At last Finrod rides to Valmar to find Amarië.  This follows the events in "A Ring of Words," in Chapter 15.

On he rode Finrod the Faithful, fairest and most beloved of the house of Finwë, and he felt that his heart would burst in joy as he hurried at last to his love.

With no more doubts in his heart, he went about swift and easy as a questing wind, humming merrily as his nervous steed flew under the starlit skies and across the well-known fields that led to Valmar.

Forge her a ring of words, Finarfin had said.

And yet he felt music was needed, too. Bliss and relief bubbled too intensely to be freed by mere words. Forgiveness had come naturally to him after his conversation with his father, and his generous heart now longed to hold her in his arms forever, fears and lingering questions already forgotten.
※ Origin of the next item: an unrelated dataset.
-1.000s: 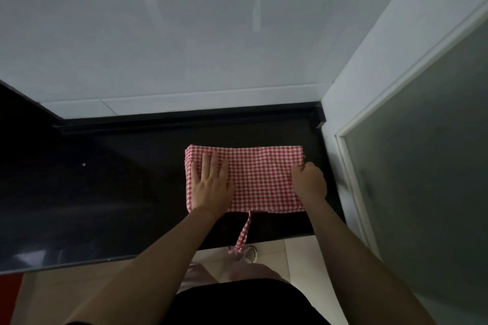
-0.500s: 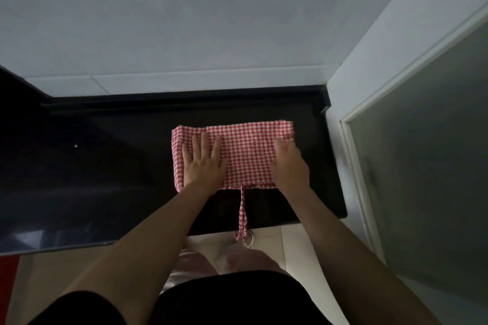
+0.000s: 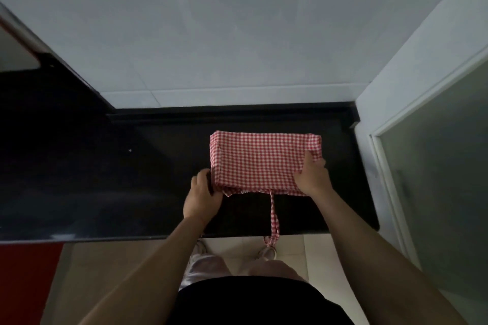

Gone too at last was the itching, sore place where the small grudge he had carried across the Ice, and into Mandos, and then back to life –that she had abandoned him to his doomed fate so many sun-rounds ago- had festered.  

“But that was another life,” he smiled, threading nimble fingers on the mare’s mane, anticipating the soft touch of golden strands only his mind recalled now. “We have a new one to build forever.”  

“And my heart springs anew, bright and confident and true...” he murmured happily, trying different melodies.“What do you think, Lintâl?”

For all answer, the opinionated mare struggled forth with even more energy, apparently eager to race for the whole night as long as she was not forced to listen to love-sick princes making up poetry on the way.

“And the old love comes to meet me, in the dawning and the dew...” Finrod insisted half-laughing, for thoughts and feelings rumbled and bumped inside and his chest felt too narrow to hold them all.  “You fear she might again fail to come?” he asked softly, for Lintâl now snorted and tossed her head in obvious discontent. “Fear not on my account, my friend,” he soothed. “This time I am going to her…and everything will be as it should have been. I have forgiven her. She was not allowed to come though she wanted to, I am sure…”  Unbidden, the memory shot through him with an intensity he thought he had left behind in Mandos: the torch-lit clearing where he awaited in vain, and the wave of misery that had choked him when he understood that she was not coming. Startled, he blinked away ghost tears that came from another age and life.

And so he rode on, now in silence, his smile frozen in apprehension. Like a fleeting blur of moonlight they crossed silver-dappled meadows asleep under the moon. Swift and silent, Lintâl flew past quiet hills and solitary beech groves and plunged deeper into the forest.

As if cued in by his darkening mood, an angry wind slowly rose and dragged a wreck of clouds over the moon, blanketing the forest in deep shadows. A storm was brewing out of the sea; Finrod could hear the slow, deep rumble of thunder coming closer as the lightning-veined clouds sailed in like massive mountains. Soon rain drummed  steadily on the canopy. There were presences moving in the night, hurrying to their shelters –he sensed a distant wolf-howl, the green gleam of a wild cat’s stare, the scurry of furtive claws clambering old oak trees- as the rain became hail and the storm bellowed and roared and crashed against the forest ground. All of a sudden, he found he could not see the way anymore.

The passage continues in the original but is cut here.